Siberian cities are becoming more attractive for businesses that need a lot of human resources

18 june 2015 | Kommersant

‘The Kommersant reminds its readers that in March 2014, immediately after the Crimea's integration, a contest on the best strategy for development of Russia’s East was announced. At the time the Russian Government believed that it was in the fast growing Asia-Pacific region that new markets and sources of capital could be found. Moreover, Russia doesn’t need to make any special effort to move east: Russia already plays an important role in Asia-Pacific.’

Vladislav Onischenko
Vladislav Onischenko
First Deputy Head

Last year Russia and China entered into a series of bilateral memoranda of intentions in agriculture, finance and investment services, transport infrastructure, the paper writes.  Specifically, an agreement was signed to jointly build the Power of Siberia pipeline with a capacity of 38 billion cubic metres and the western section of the Altai pipeline (to be put into operation after 2020). One of the most hotly debated projects was a controlled access highway between Moscow and Kazan worth RUR 1.07 trillion. In addition China suggested building a 7 thousand km high speed rail line between Moscow and Beijing that’s supposed to cross Kazakhstan.

"In addition to China, Russia may develop cooperation with Japan and South Korea, both countries with a lot of economic potential and strong high tech sectors that can give China a run for its money," the First Deputy Head of the Analytical Center Vladislav Onischenko told the Kommersant.
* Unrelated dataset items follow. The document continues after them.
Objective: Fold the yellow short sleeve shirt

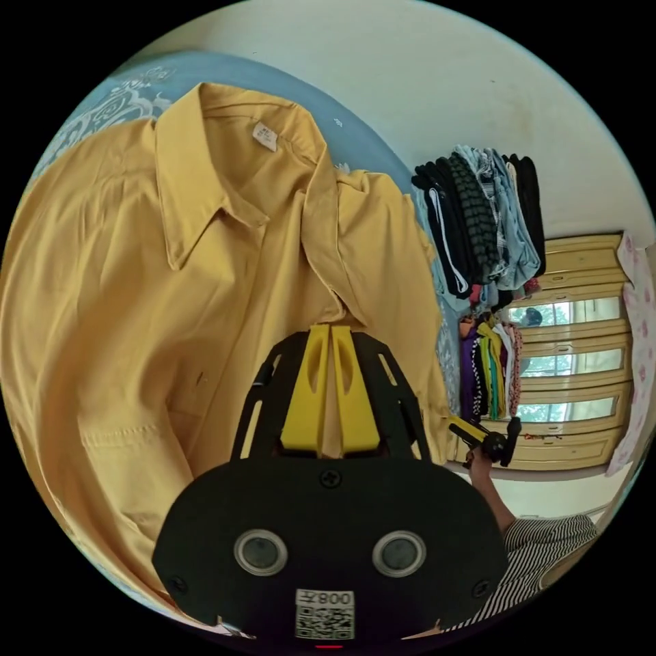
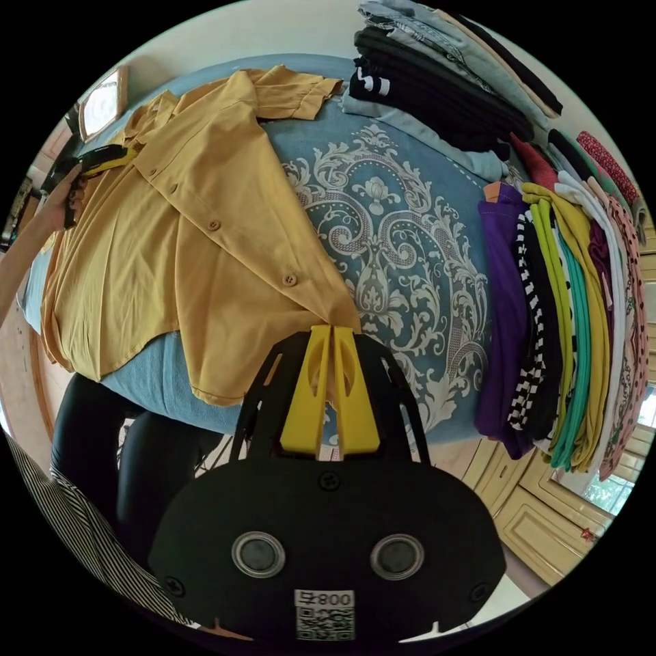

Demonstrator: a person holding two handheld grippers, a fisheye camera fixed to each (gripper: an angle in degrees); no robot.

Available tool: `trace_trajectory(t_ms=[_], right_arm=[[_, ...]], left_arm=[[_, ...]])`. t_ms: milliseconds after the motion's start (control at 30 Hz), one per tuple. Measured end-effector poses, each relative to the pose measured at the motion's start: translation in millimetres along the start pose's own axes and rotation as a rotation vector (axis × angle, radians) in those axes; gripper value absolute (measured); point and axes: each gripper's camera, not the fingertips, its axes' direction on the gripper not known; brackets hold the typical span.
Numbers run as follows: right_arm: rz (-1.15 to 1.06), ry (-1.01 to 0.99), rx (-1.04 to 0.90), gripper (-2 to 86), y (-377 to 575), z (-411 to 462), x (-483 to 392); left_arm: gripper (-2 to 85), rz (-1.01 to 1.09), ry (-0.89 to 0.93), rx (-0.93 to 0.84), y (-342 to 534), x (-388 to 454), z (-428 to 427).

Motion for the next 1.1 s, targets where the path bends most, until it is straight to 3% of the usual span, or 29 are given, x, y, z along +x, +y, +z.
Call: trace_trajectory(t_ms=[200,467,667,900,1100], right_arm=[[0.011,-0.051,0.023,0.5,0,1,33],[0.081,-0.153,0.1,0.3,-1,2,90],[0.098,-0.182,0.098,0.3,-3,26,114],[0.09,-0.192,0.105,0.3,-20,43,143],[0.114,-0.25,0.168,0.3,-35,42,177]], left_arm=[[0.7,0.082,0.073,0.058,-53,38,-17],[2.5,0.203,0.029,0.107,-119,92,-34],[7.2,0.127,0.006,0.019,-134,76,-11],[3.4,0.08,-0.101,-0.056,-180,82,13],[2.0,0.121,-0.045,0.027,-230,106,-4]])
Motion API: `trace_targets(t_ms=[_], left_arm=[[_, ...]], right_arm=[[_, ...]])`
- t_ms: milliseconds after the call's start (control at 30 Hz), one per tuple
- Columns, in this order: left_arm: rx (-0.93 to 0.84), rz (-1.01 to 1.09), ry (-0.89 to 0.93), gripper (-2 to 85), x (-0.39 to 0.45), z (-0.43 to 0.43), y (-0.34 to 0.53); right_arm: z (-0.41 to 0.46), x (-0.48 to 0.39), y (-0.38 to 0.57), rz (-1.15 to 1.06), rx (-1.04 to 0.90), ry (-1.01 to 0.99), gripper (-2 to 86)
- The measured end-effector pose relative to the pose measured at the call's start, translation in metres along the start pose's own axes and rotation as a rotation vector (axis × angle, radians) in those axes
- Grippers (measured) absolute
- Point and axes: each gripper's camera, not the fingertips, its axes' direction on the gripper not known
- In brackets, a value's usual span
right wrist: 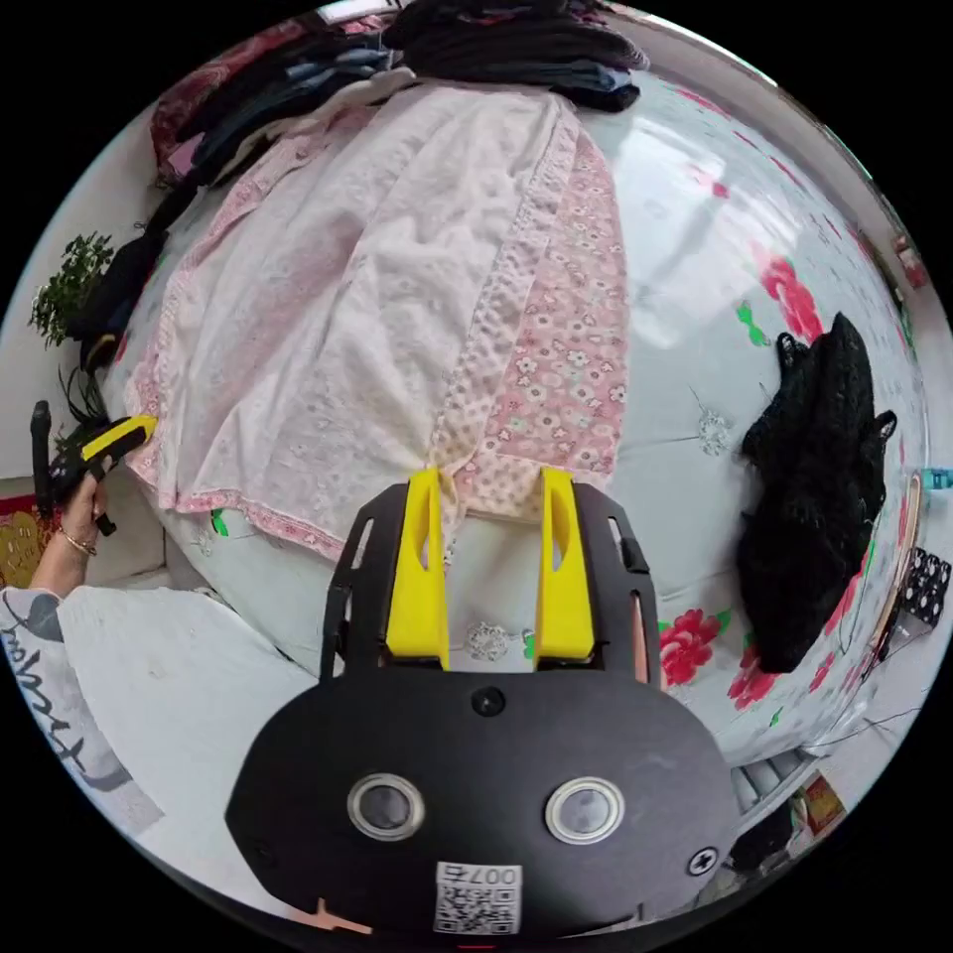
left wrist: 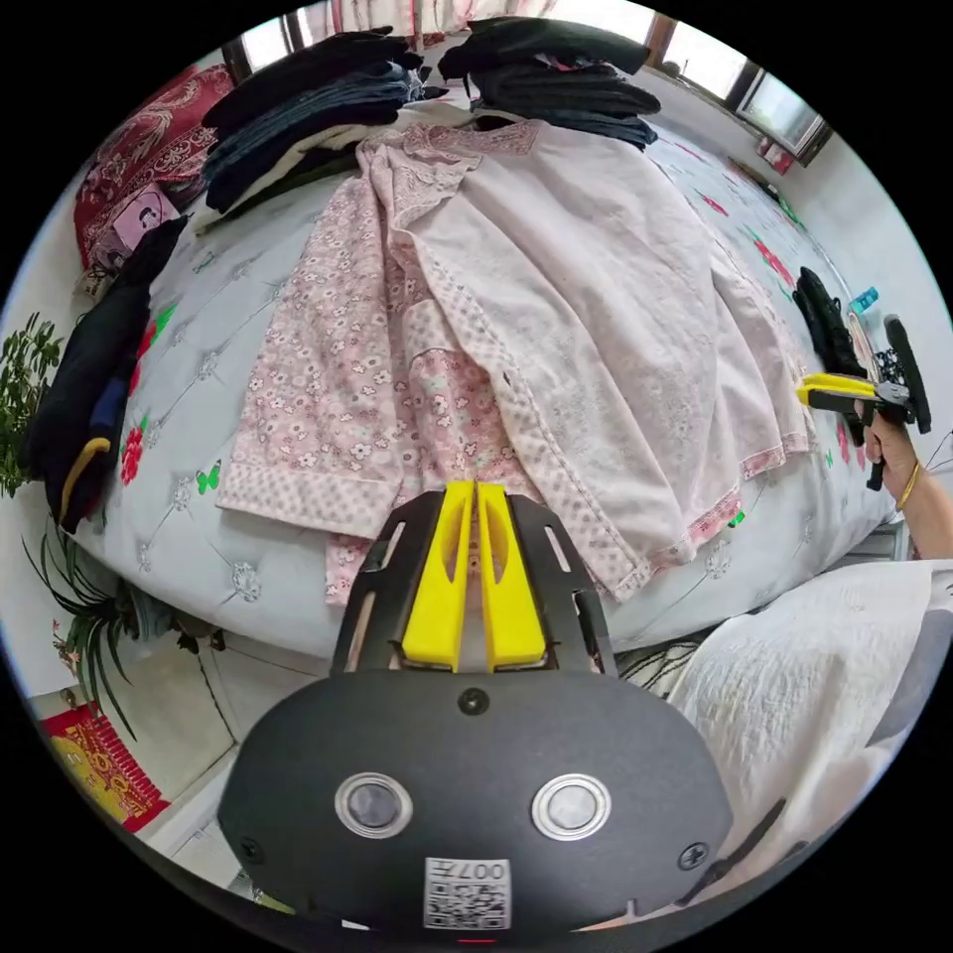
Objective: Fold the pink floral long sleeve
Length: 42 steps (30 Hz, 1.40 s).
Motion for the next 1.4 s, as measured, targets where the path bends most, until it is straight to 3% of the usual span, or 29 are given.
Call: trace_targets(t_ms=[100, 200, 300, 400, 467, 633, 767, 900, 1100, 1267, 1400], left_arm=[[-0.03, -0.015, -0.056, -0.9, -0.012, 0.007, 0.006], [-0.047, -0.067, -0.042, -0.9, -0.027, 0.01, 0.019], [-0.026, -0.168, 0.093, -0.5, -0.04, 0.014, 0.041], [0.025, -0.271, 0.122, 1.7, -0.045, 0.01, 0.068], [0.091, -0.279, 0.167, 4.9, -0.04, 0.003, 0.083], [0.156, -0.208, 0.255, 9.0, -0.015, 0.006, 0.096], [0.008, -0.149, 0.162, 8.2, 0.004, 0.047, 0.082], [-0.032, -0.114, 0.066, 2.6, 0.003, 0.056, 0.082], [0.101, -0.297, 0.107, 0.6, -0.033, 0.037, 0.129], [0.182, -0.397, 0.022, 2.3, -0.051, 0.016, 0.17], [0.257, -0.298, 0.178, 4.7, -0.041, 0.003, 0.166]], right_arm=[[0.004, -0.005, 0.014, -0.102, -0.054, 0.061, 4.2], [0.013, 0.022, 0.056, -0.092, -0.132, 0.244, 1.4], [0.006, 0.068, 0.11, 0.022, -0.115, 0.11, 0.5], [-0.004, 0.104, 0.157, 0.19, -0.072, 0.114, 0.2], [-0.028, 0.113, 0.182, 0.229, 0.1, -0.007, 0.6], [-0.039, 0.087, 0.188, 0.115, 0.275, -0.19, 3.7], [-0.004, 0.073, 0.177, 0.065, 0.168, -0.195, 6.4], [0.021, 0.066, 0.18, -0.011, 0.082, -0.094, 4.5], [-0.004, 0.076, 0.19, -0.074, 0.134, -0.026, 0.3], [-0.033, 0.11, 0.198, -0.036, 0.267, -0.273, -0.2], [-0.041, 0.118, 0.189, -0.073, 0.343, -0.443, -0.2]])
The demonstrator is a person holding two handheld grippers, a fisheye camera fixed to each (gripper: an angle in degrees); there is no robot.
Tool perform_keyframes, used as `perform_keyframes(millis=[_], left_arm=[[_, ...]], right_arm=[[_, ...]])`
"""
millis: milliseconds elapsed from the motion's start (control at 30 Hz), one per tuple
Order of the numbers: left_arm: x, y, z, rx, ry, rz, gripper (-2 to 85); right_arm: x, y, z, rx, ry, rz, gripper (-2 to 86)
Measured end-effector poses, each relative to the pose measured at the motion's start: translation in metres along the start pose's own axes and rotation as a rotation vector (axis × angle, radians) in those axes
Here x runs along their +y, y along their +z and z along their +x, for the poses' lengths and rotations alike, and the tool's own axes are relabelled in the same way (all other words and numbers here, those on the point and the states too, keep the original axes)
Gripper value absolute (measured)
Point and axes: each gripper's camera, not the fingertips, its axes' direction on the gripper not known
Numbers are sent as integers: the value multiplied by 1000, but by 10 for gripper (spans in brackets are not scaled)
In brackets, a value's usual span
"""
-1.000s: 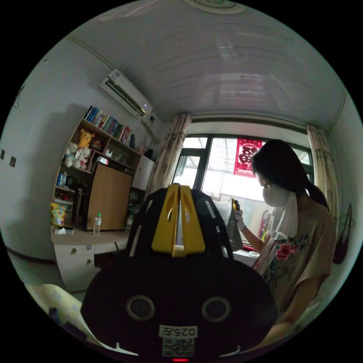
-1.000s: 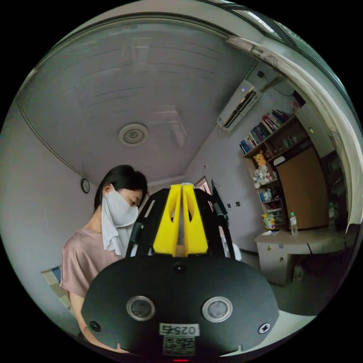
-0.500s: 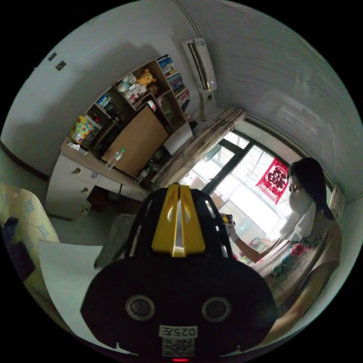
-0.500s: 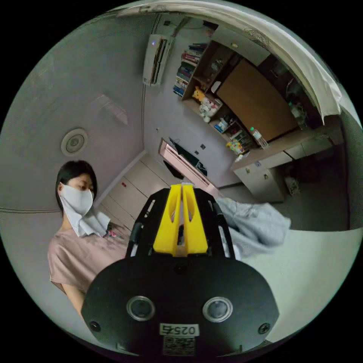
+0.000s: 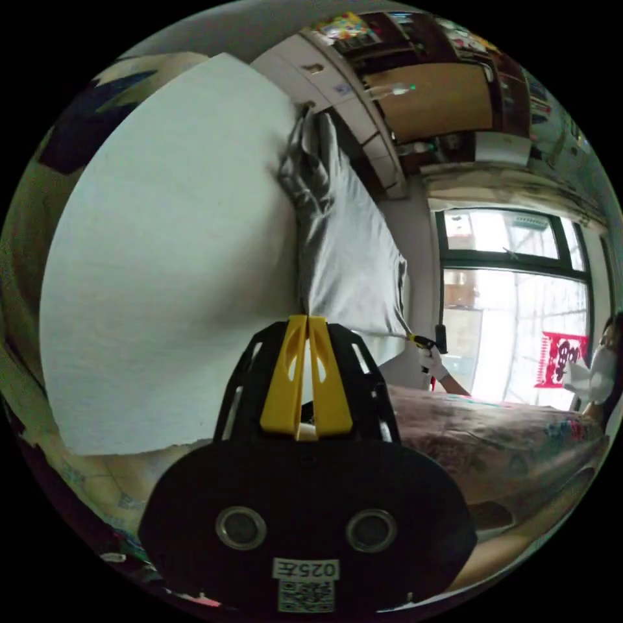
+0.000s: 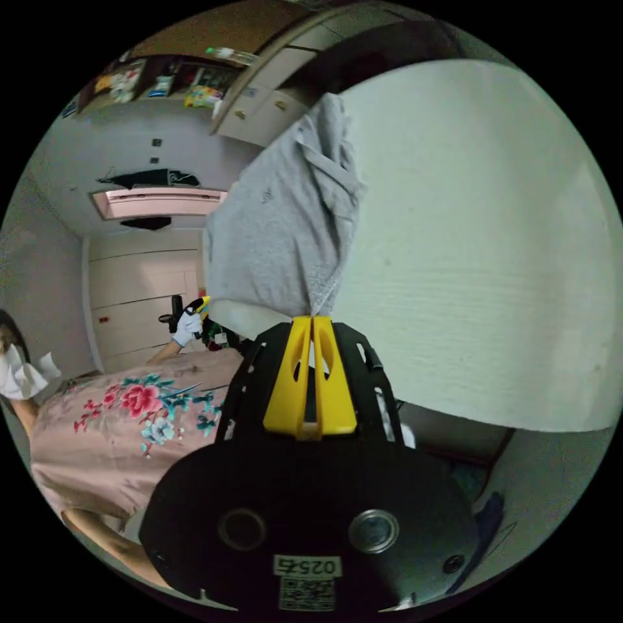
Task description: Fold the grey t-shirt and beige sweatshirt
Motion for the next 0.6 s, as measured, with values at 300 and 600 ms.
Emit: perform_keyframes(millis=[300, 600], left_arm=[[13, 27, 26, -196, 38, -168, -9], [43, 40, 50, -260, 62, -290, 42]], right_arm=[[-22, -7, -61, 205, 80, -90, -9], [-28, -31, -106, 94, 92, -95, 2]])
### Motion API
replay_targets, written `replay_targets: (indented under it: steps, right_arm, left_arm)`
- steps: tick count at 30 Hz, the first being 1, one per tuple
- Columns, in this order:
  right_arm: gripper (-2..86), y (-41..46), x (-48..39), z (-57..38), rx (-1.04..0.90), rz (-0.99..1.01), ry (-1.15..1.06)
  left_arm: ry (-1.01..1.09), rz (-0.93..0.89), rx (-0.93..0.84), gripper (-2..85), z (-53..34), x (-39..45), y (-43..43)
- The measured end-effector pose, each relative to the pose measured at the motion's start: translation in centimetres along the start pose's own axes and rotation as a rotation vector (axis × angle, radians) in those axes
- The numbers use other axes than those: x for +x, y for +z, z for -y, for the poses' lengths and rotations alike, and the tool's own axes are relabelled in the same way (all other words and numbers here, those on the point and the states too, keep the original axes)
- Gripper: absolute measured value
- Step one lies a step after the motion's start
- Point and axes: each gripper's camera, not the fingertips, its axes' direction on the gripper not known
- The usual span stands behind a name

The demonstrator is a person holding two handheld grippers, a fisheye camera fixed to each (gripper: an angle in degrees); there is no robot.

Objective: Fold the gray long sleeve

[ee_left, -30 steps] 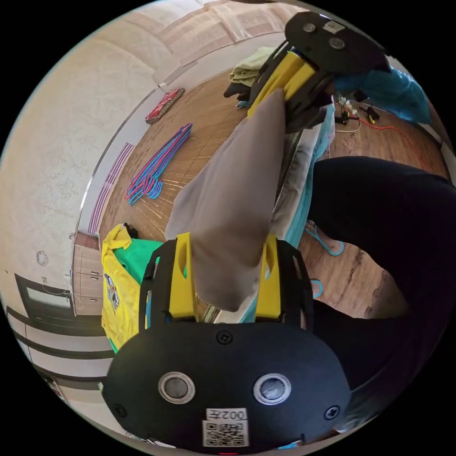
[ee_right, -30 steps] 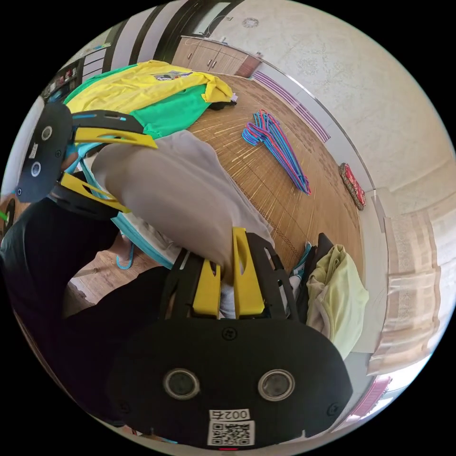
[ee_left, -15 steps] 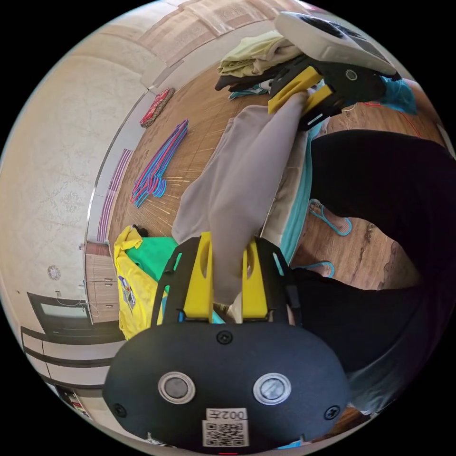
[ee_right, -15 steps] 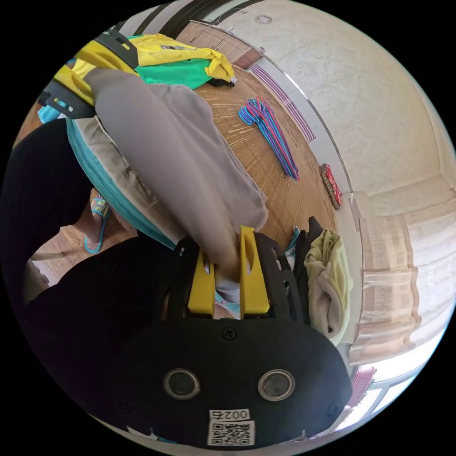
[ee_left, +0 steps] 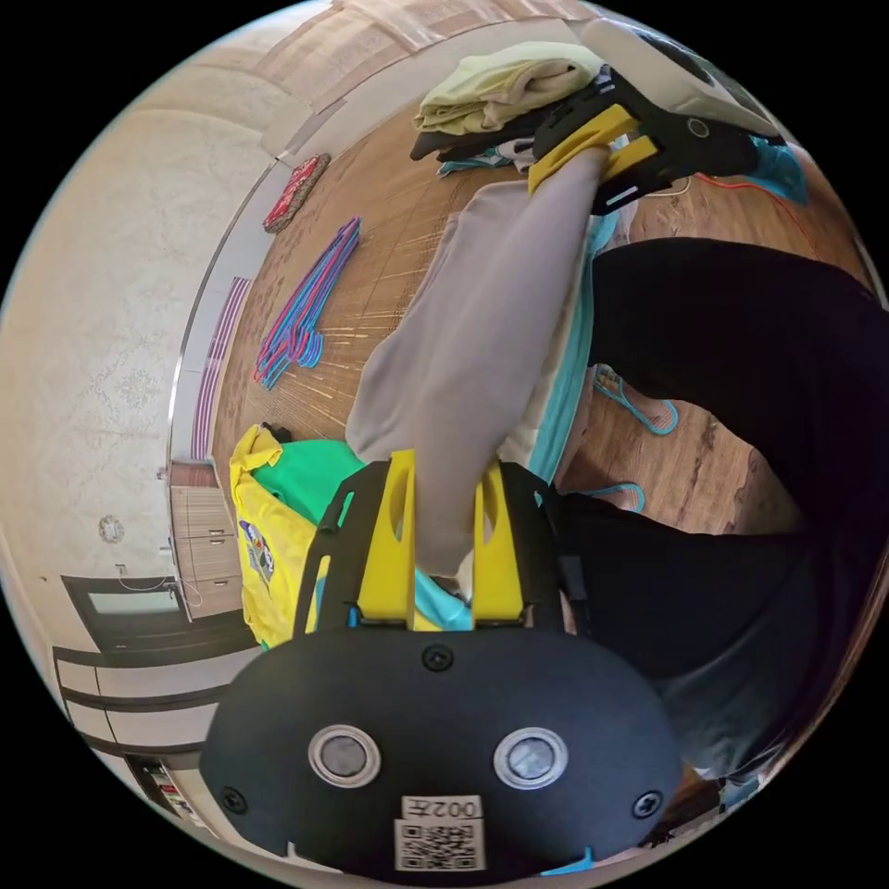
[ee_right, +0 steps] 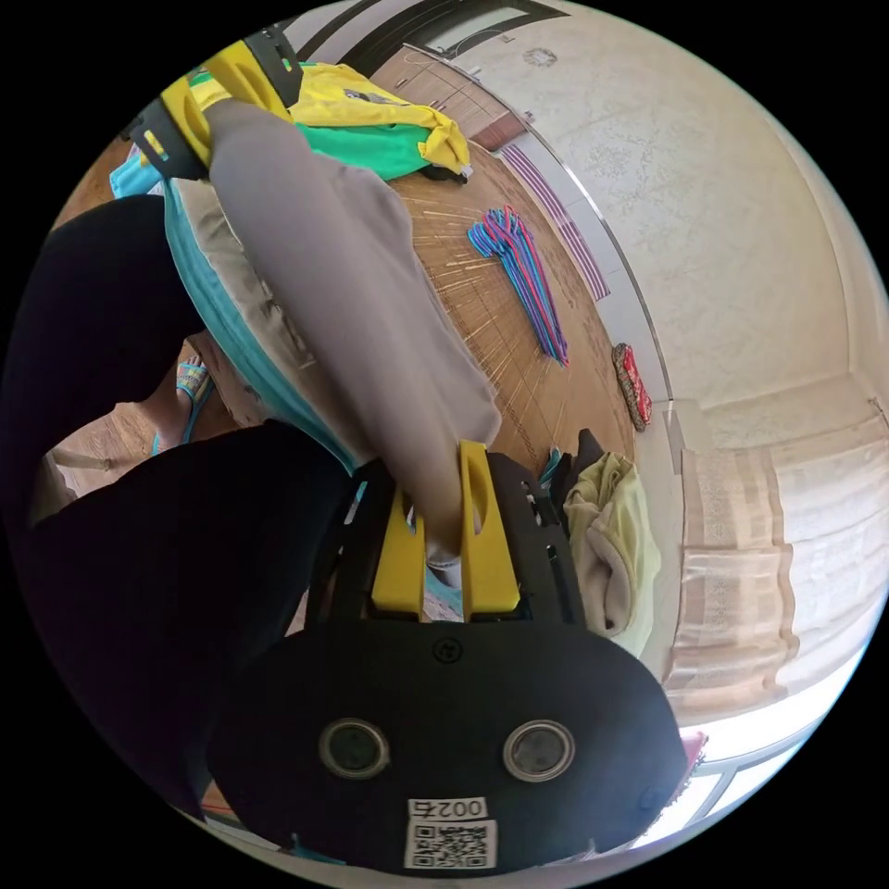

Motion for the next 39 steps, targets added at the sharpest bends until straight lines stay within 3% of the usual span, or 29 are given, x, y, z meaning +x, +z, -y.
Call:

The expert believes that in the future India may join this group. According to some projections in the next 10-15 years India has every chance to pull ahead of China economically. Indonesia’s also drawing a lot of attention, it’s a country with a booming economy that Russia doesn’t have well-developed links with yet."

Asian investors currently can make more money by investing in projects in European Russia with its high volume markets and more straightforward and predictable rules for doing business, the paper continues, while the Far East and Siberia are only interesting in terms of natural resources, the Kommersant claims.

"The Far Eastern market is not as large and it doesn’t offer a lot of opportunities for expansion. Sure the flow of goods from Asia is going to increase through the now expanded trading gates," Mr. Onischenko forecasts, "There are good prospects for agricultural development in the Far East and as consumption of groceries goes up in Asia, agricultural companies based in the Russian Far East can meet that rising demand. And we still have pretty good quality human capital and its price is falling, which is bad for the people but is good for our partners. Siberian cities are becoming more attractive for businesses that need to rely on large amount of human resources."